137 means out of memory. We have not made any changes to 6.0 in System.IO, so I expect that either there was some infra change (like less memory available) or a bug was introduced in the product itself. The bug would be specific to Linux.
@carlossanlop is it possible to perform some kind of binary search based on the merged PRs and when it started to fail?
@adamsitnik @Jozkee This is one of the most impactful failures in servicing. It only affects System.IO.Tests and System.IO.Net5Compat.Tests. Any chance you can take a look soon?
@carlossanlop sure, but could you please answer the question I've asked in https://github.com/dotnet/runtime/issues/100558#issuecomment-2051457144 ?
Sorry, I missed that question. Yes, you can use Kusto. David has used it many times in the past.
This is the super basic kusto query you can execute if looking via issue:
TestKnownIssues
| union KnownIssues
| where IssueId == ""
This database stores data from the last 4 months so hopefully there's still info from April.
This is the cluster where you would look for that info: https://dataexplorer.azure.com/clusters/dotnetperf.westus/databases/PerformanceData
Unfortunately it seems that failure data is not stored if it's not linked to an issue.
Thanks @AlitzelMendez for the above info.
This test is failing a lot with 33 hits over the past 24 hours. We need to bring this back into 9.0.0, get it resolved, and plan to backport whatever change we make to the release/9.0 branch to clean up the failures there.
I suspect it is this test
https://github.com/dotnet/runtime/blob/2694613ae7463000797c8229d004fc8172e19147/src/libraries/System.Runtime/tests/System.IO.Tests/MemoryStream/MemoryStreamTests.cs#L103-L107
It is already disabled and noted to be problematic in certain environments. I don't know how much memory the ADO containers have, but this test does a couple of 2GB allocations.
I suspect you are just hitting the CoreCLR version of this Mono failure. https://github.com/dotnet/runtime/issues/100225
That is the only test in System.IO.Tests that does any significant memory allocation that I was able to observe.
this test does a couple of 2GB allocations.

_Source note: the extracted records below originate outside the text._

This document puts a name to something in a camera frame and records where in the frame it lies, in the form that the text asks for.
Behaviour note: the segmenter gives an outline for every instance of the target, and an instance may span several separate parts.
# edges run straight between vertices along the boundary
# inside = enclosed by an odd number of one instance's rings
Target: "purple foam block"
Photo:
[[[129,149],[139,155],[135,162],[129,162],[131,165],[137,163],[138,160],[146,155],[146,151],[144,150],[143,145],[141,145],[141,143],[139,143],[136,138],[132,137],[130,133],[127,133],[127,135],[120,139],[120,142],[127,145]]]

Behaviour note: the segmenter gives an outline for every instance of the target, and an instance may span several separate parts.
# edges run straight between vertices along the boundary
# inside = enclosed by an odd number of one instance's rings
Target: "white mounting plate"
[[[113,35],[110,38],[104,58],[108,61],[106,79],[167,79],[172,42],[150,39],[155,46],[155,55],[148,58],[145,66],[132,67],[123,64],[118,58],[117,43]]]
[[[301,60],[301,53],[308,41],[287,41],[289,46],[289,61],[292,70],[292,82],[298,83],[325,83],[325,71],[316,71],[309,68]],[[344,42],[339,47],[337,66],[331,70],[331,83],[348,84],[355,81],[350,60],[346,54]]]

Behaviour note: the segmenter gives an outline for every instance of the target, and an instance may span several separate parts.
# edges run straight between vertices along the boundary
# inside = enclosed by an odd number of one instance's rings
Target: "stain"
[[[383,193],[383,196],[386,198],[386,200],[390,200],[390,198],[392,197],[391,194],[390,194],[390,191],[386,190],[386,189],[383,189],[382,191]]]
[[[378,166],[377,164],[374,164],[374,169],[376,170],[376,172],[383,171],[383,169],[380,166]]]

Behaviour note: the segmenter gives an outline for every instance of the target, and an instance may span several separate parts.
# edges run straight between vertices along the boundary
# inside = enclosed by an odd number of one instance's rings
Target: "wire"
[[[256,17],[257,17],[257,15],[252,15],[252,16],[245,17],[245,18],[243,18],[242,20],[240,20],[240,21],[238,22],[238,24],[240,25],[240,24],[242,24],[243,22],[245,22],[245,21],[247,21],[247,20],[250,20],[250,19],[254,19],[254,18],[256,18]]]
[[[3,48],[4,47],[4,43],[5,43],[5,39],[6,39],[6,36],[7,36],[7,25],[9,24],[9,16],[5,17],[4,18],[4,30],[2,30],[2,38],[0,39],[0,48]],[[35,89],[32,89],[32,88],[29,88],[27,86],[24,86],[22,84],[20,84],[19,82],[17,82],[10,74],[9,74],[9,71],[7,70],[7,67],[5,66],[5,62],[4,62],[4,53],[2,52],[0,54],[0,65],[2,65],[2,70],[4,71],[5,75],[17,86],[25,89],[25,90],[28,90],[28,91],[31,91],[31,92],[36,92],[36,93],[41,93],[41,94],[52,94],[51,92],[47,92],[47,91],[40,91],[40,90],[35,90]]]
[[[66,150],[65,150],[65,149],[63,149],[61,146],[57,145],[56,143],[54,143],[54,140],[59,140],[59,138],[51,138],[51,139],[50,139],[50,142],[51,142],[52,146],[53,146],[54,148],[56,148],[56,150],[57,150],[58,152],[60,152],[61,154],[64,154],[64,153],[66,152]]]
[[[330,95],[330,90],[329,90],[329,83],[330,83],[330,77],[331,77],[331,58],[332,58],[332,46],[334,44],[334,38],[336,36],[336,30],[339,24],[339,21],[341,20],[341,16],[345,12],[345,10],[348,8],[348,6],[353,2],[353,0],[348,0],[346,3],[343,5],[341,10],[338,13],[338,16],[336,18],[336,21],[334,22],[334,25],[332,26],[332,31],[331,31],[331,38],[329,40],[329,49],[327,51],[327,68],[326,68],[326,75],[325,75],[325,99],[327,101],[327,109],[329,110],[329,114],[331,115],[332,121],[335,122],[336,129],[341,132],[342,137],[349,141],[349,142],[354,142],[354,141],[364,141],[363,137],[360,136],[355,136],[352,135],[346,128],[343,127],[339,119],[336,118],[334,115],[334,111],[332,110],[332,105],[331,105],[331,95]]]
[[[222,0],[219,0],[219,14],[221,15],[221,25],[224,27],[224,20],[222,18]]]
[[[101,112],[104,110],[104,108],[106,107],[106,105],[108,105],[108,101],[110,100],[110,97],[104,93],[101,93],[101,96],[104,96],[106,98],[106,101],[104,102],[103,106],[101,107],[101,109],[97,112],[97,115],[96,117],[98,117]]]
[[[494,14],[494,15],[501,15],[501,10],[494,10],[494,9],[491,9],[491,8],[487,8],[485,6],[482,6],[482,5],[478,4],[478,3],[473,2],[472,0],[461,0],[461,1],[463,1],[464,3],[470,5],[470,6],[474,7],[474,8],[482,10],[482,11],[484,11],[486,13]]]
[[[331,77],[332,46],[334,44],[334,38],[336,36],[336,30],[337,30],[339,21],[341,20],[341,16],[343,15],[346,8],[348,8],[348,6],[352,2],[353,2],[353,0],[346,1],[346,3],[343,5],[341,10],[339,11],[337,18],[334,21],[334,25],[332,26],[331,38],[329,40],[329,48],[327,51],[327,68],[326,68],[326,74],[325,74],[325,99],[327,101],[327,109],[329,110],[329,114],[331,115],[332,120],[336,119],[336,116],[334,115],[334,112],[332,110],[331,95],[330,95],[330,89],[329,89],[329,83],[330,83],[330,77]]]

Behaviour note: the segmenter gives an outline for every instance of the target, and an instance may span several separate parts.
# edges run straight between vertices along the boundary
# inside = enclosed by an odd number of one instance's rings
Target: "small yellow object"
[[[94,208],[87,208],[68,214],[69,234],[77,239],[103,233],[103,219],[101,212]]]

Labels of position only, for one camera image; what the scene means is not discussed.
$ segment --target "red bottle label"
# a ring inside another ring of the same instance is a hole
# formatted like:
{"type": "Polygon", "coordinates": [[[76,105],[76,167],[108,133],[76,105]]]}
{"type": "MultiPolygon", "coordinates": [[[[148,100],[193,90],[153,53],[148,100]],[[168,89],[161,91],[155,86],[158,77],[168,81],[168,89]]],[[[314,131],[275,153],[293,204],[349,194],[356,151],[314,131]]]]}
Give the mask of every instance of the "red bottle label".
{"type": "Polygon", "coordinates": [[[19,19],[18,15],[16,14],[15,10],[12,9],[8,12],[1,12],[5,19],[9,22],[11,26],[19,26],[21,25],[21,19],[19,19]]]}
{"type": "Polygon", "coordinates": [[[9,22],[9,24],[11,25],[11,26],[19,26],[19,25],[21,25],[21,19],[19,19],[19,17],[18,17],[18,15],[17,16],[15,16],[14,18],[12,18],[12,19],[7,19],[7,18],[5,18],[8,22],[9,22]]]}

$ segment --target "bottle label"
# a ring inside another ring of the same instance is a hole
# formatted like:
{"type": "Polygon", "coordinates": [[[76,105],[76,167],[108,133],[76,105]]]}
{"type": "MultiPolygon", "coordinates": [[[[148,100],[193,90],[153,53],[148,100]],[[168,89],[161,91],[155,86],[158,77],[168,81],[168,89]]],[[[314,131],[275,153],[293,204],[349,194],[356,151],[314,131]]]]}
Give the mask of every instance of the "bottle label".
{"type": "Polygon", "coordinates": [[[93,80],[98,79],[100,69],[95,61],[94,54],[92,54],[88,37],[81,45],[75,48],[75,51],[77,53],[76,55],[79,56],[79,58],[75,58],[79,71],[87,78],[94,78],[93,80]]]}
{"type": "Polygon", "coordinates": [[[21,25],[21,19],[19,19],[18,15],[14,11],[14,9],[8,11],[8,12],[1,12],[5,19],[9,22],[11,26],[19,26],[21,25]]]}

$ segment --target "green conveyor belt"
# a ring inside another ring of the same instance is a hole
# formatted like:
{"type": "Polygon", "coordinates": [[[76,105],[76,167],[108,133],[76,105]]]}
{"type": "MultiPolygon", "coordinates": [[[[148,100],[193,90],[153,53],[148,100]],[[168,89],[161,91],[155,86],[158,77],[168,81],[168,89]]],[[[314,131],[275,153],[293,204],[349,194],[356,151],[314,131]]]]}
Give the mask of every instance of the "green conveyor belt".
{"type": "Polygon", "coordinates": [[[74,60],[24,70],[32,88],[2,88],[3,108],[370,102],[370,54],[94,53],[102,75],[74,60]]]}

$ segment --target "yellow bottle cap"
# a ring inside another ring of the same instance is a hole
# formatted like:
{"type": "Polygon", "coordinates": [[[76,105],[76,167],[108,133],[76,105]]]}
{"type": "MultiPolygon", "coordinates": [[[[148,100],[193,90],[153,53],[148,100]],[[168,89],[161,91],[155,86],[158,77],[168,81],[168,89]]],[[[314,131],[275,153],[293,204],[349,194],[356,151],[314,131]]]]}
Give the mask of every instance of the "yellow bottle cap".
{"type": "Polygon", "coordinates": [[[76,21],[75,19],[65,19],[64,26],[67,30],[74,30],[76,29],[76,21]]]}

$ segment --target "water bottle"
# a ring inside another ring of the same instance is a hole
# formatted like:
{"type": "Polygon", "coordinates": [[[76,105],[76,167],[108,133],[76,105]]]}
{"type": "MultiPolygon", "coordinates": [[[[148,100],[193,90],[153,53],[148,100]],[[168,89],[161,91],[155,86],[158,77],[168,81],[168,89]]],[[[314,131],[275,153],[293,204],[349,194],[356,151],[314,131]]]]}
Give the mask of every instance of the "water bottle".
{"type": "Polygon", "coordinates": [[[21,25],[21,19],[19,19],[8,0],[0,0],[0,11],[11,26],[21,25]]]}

It's most likely one of the tests that causes the OOM 👍
But I am not sure that it's the only one:
- https://github.com/dotnet/runtime/pull/88572 which added it was merged for .NET 9, while other branches including 6.0 fail too
- this should manifest as a managed OOM that does not take the testing app down?
this should manifest as a managed OOM that does not take the testing app down?
This test failure looks like the Linux OOM killer. The .NET process was able to allocate memory, but Linux shortly later ran out of memory. When that happens, Linux runs the OOM killer to start taking processes.
See https://www.kernel.org/doc/gorman/html/understand/understand016.html for more information.
The OOM killer decided that the .NET process was the right one to take down.
@vcsjones thanks, I was not aware of that! (BTW it sucks as in a way it hides quite important information like stacktrace of the method that caused OOM)
I think that test was contributing to the problem. The issue is still occurring in the release/9.0 branch which is why the 24-hour cell is not zero.